I believe that, and I find great comfort in that. It takes the pressure off when you know how things are going to turn out. It’s sort of like watching a tape of a football game when you already know the final score. You can be taken completely by surprise by the way the game unfolds along the way, but sure enough, when all is said and done, your team ends up winning—just like you knew they would.

Before we partake of communion together, there are two images regarding the Great Banquet that I want to share with you. The first involves the food itself, and is grounded in ancient myths. In both Hebrew and Greek writings, the “food of the gods” bestowed immortality on those who ate it. In Greek myths these foods were ambrosia and nectar. In Hebrew literature the food ranged from the forbidden fruit of the Tree of Life to honeycombs.

For Christians, the bread of eternal life is Christ himself. And we celebrate access to that eternal life—to the Great Banquet—through the bread and wine of communion.

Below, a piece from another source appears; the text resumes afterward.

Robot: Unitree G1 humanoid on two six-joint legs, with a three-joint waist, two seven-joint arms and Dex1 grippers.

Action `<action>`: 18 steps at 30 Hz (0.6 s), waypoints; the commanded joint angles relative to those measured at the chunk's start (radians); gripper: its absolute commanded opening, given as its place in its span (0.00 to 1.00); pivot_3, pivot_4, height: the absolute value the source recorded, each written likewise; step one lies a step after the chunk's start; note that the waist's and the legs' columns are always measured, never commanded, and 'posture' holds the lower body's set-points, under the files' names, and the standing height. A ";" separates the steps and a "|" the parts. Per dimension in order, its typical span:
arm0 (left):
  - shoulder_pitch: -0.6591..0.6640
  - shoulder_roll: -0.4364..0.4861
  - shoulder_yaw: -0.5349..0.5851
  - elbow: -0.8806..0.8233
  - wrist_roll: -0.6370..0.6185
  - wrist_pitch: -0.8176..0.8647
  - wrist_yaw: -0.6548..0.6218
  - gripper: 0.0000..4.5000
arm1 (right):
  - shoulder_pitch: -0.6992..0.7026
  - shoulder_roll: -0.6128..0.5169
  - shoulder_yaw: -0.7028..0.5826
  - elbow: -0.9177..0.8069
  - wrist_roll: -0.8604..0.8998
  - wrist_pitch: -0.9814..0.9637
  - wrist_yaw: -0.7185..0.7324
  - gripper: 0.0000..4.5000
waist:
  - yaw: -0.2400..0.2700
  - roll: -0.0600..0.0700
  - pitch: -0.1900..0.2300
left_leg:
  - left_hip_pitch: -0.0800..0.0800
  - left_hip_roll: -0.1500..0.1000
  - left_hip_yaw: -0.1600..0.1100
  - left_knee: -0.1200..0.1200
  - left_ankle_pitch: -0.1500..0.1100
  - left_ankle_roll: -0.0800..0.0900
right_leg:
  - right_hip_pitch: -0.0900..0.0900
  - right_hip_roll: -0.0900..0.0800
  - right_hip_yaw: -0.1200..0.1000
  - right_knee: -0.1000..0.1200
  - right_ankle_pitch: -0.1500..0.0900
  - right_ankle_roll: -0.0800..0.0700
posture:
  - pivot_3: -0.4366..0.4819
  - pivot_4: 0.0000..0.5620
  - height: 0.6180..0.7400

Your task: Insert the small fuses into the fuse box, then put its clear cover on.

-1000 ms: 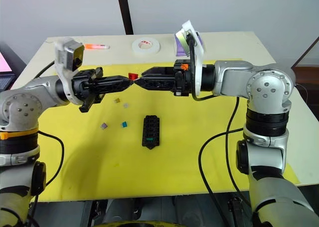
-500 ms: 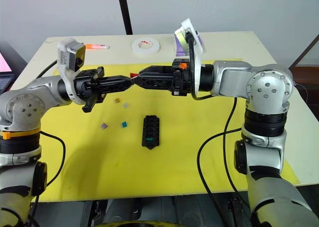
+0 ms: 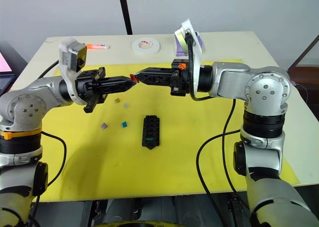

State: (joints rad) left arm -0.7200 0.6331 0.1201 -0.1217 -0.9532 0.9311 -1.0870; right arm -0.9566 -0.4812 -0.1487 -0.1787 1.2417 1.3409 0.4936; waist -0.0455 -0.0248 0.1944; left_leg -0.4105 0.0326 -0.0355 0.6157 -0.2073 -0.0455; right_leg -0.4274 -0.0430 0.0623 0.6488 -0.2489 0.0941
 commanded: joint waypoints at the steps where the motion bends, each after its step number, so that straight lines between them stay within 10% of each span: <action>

The other image I want to share with you is that of the presence of Jesus. I began the sermon by saying communion is a foretaste of the Great Banquet. And in the fullness of time, when pain and sorrow are no more, Jesus will be at the Great Banquet. If our hearts are open to the possibility, Jesus also will be here, at our foretaste of the Great Banquet.

The Great Banquet will be the most inclusive meal in history. All will be welcome at God’s table. In that spirit, I remind you that at University Congregational Church, we celebrate “Open Communion,” meaning all present are welcome to partake, whether they are from a Christian faith tradition, or some other faith tradition. Our feeling is that Jesus welcomed everybody to his table, so we certainly welcome everybody to ours.

Let’s join our hearts in prayer:

We give you thanks, God of majesty and mercy, for calling forth creation and raising us from dust by the breath of your being. We bless you for the beauty and bounty of the earth and for the vision of the day when sharing by all will mean scarcity for none.

We remember with thanks the prophets and teachers you sent to guide us, and thank you above all for Jesus Christ, the way, the truth and the life, who revealed to us so perfectly the beauty and power of your almighty love.

And we give thanks for the presence of your Holy Spirit, in this place and time, which unites all of those present to one another and to Christ. May your spirit be present upon this food and drink, as surely as it is present within our hearts, as we partake together.

In Christ’s name we pray, Amen.

We recall that on the night he was betrayed, Jesus took bread, gave thanks, broke it, and said, “This is my body broken for you. Do this in remembrance of me.” Likewise, after the supper, he took the cup, raised it, gave thanks and said, “This cup is the new covenant in my blood. Do this, as often as you drink of it, in remembrance of me.”

(The Body of Christ)

(The Blood of Christ)

Let us go forth into the world to serve God with gladness; being of good courage; holding fast to that which is good; rendering to no one evil for evil; supporting the weak; helping the afflicted; and honoring all people as we love and serve God, through the spirit of Jesus Christ. Amen.